Well at the same time though, you have songs like ‘Inspired By The $’ that are strictly about the music industry. How do you balance accessibility with telling a personal story?
I think what people are drawn to about our music is the amount of my personal life that I put into it. I really lay it all down on the line for people to read. Songs like ‘Inspired By The $,’ I just try to write about things that I’ve been thinking about in my life at that point, and at that point it was a big struggle to actually write something that the label would consider a hit.
They were looking for a ticket to get me into the studio to make them want to release my record and at that point I was just so fed up with it I had to write something that would cater to my musical needs more than theirs. That’s where ‘Inspired’ came from.
How did being signed young affect the band?
There was a couple months where we had to put the band on hold because I had to graduate high school and I was in my junior year so I had to double up on classes and take a few night courses and a couple summer sessions in order to get out. There was just a couple months of limbo we had to wait in for me to get out of school. Besides that, I think the age gap got filled pretty soon because I was such good friends with the guys that it didn’t really matter to us.
And it seemed like kids were pretty stoked on it because the things that I would write about would be the things they were going through in their life.
But at the same time, now they’re not going through something like ‘Inspired By The $.’ How do you think that kind of thing will carry over?
I don’t know. I hope people will understand. I think they can. Just by listening to the record, they’ll know that this is our attempt to really be serious about the music that we make and they’ll understand that we’re trying to make a progression with our band and not do the same thing over and over again.
You can hear that on a song like ‘Photography.’
Thank you.
What influences in particular came out on that track or a track like ‘Ready?’
Well, ‘Photography’ was pretty much just a straight up love song that I tried to take all the cheese out of and tried to get down to the actual feeling of love, what it makes you want to do, you know, does it make you want to just go outside and sing and hang from a streetlight, like you’re in a musical or something. It’s such a magical feeling, how do you say that without being cheesy? That’s what I tried to do for that song.
‘Ready’ kind of goes along with the same kind of vibe as ‘Inspired.’ It was another song where I was really going against the grain of what the label wanted me to do, and they heard that song and they said, ‘Well, can we make this song more standard verse/chorus formula?’ and I pretty much refused and that kind of is just the large sum of the lyrics.
In the beginning it tries to show how vulnerable I am to large teams of people. I’m really just one kid writing these songs and these songs are all I have. I’m trying to get that to come across.

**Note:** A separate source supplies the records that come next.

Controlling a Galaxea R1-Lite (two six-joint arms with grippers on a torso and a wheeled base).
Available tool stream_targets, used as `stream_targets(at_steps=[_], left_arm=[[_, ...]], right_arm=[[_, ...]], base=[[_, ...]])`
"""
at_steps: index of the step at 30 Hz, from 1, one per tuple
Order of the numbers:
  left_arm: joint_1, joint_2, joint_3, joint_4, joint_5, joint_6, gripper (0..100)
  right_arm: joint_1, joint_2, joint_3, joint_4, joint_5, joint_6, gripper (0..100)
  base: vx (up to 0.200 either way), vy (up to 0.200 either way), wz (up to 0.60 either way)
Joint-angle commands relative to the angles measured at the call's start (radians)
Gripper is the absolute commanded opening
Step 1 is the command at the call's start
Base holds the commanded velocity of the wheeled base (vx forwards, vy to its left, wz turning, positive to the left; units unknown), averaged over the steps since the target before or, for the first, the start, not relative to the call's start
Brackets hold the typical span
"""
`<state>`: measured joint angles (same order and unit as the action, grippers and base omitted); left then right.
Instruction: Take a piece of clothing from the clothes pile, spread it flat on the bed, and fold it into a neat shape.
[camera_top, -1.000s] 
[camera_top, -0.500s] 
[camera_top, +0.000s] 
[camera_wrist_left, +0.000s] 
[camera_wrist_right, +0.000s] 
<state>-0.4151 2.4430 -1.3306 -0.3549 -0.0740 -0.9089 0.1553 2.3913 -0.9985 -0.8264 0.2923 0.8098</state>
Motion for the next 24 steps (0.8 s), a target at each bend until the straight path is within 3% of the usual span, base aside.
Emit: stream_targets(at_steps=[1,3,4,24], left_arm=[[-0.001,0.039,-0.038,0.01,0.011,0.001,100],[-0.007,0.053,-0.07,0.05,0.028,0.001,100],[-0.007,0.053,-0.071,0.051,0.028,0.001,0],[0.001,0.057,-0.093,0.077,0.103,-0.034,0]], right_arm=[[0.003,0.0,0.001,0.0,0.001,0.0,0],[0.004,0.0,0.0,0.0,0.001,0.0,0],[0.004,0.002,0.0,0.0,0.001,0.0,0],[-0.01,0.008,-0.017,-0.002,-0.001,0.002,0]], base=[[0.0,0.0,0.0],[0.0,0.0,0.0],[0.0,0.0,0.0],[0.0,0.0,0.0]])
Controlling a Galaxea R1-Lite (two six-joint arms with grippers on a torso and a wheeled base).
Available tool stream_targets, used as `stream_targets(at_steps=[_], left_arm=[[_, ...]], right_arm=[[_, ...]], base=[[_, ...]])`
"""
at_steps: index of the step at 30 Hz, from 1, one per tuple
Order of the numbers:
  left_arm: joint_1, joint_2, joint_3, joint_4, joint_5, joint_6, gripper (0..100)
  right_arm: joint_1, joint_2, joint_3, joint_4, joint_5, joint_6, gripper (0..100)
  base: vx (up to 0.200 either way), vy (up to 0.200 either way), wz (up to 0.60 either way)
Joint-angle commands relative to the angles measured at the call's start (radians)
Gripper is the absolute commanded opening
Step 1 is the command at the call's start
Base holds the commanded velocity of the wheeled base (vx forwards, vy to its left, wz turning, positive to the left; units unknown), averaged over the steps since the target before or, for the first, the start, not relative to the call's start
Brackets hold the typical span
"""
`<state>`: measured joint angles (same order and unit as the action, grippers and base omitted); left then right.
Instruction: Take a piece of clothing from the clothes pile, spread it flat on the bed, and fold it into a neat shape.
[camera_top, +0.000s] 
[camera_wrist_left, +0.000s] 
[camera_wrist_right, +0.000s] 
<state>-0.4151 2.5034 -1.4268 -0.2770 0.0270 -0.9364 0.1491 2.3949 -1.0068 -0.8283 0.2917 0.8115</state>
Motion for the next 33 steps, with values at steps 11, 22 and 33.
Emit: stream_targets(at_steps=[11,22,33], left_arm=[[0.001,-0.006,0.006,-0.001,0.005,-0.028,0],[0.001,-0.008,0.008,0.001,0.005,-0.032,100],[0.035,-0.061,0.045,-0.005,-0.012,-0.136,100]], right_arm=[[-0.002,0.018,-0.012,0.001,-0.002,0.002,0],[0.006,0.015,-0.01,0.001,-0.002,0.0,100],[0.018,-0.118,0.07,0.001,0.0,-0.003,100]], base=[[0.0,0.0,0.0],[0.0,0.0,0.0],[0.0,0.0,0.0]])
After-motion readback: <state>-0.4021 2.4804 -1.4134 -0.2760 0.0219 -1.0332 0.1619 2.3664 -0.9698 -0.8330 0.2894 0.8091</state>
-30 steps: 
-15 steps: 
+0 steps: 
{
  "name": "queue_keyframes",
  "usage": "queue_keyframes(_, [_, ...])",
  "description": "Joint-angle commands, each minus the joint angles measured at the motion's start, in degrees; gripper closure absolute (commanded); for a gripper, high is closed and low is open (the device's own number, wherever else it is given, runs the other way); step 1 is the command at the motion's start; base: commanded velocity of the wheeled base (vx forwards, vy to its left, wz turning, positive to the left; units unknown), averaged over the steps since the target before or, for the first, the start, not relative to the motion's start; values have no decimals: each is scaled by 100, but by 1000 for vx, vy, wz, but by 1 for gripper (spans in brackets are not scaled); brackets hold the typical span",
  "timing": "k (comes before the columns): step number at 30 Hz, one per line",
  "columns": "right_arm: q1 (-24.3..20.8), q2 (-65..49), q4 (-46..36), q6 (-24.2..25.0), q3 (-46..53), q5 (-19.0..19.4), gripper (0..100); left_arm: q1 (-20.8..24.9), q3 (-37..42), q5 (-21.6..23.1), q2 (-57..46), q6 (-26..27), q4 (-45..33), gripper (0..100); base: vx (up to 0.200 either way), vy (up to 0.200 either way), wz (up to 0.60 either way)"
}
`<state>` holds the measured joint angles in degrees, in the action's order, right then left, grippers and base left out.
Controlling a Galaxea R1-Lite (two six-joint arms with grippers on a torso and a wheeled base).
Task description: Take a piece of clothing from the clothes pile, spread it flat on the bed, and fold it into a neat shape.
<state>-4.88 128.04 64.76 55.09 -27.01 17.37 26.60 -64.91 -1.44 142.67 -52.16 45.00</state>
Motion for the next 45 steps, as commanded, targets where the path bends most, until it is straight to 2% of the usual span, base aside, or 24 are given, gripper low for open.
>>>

Do you feel like you got locked into the whole pop punk thing from being on Drive-Thru?
I think a certain label comes with it. I don’t feel like we’re locked in because I know what our influences are and I know what we’re capable of now, and I think a lot of bands when they start out, you listen to a lot of bands’ first records and they’re not very original, they kind of just mimic what’s prominent at the time.
For us, it was what we were looking to a lot back then and we didn’t really have a lot of time to find our own sound or experiment, to really create something super original.
How do you think it’s changed now?
I think there’s some tracks on the record where you can’t really say it sounds like another band, and hopefully eventually people will come up with something and maybe someday they’ll say, ‘Oh, that sounds like Starting Line.’ That’s what I strive for, to inspire other bands.
Based On A True Story will be released May 10. Catch The Starting Line on Saturday, April 30 at this year’s Bamboozle in Asbury Park, NJ.